— ACTION ITEM —
In the listing below, how many lines include "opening"? Give the number and no other text.

— SOURCE DATA —
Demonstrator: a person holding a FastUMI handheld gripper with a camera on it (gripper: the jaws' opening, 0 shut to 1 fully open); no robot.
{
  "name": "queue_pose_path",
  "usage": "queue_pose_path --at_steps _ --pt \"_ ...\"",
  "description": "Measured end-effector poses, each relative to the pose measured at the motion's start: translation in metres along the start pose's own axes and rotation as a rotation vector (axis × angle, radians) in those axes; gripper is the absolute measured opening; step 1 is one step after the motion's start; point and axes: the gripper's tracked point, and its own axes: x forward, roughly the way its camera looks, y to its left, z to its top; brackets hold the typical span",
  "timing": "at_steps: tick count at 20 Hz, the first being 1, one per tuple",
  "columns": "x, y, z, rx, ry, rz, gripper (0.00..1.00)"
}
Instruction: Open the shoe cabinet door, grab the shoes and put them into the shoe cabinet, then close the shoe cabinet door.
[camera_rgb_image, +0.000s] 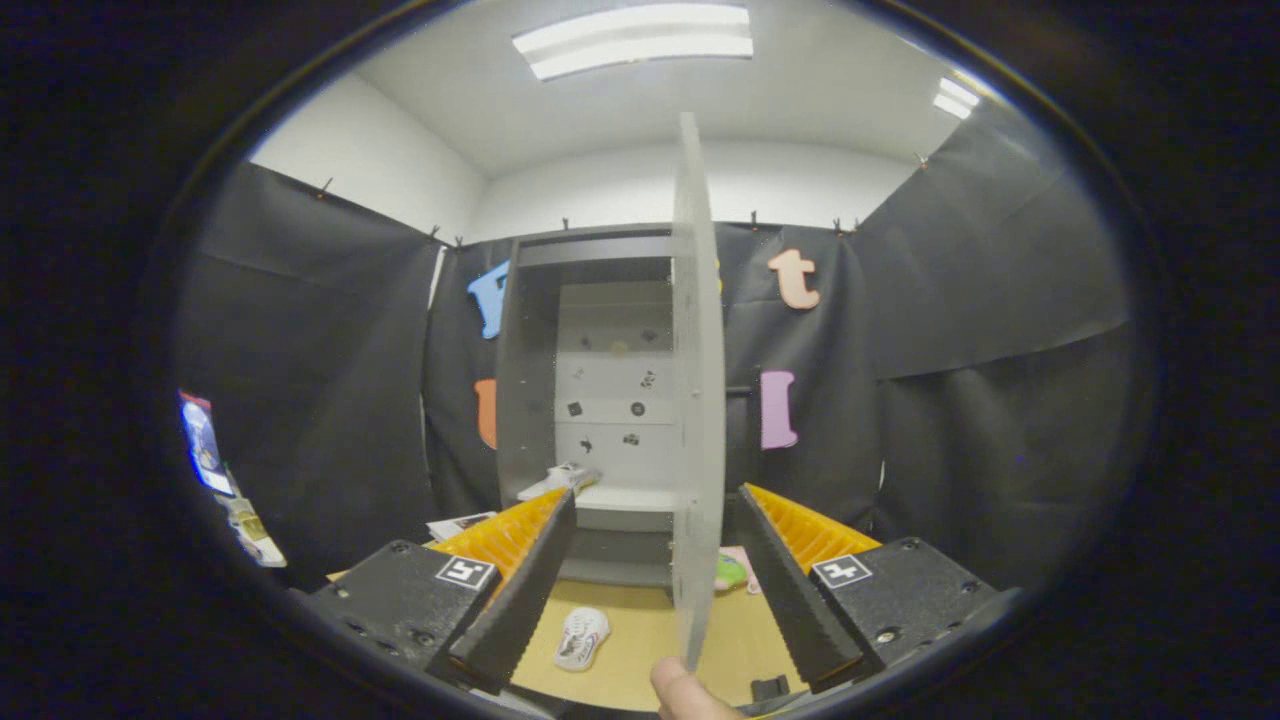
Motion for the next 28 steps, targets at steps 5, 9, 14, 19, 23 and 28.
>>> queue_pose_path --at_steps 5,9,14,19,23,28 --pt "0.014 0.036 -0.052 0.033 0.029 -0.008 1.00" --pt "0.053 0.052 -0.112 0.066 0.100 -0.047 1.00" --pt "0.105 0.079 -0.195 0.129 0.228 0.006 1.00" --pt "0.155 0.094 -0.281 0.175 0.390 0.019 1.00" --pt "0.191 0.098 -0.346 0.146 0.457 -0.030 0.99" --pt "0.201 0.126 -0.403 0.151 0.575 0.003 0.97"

— EXPECTED ANSWER —
2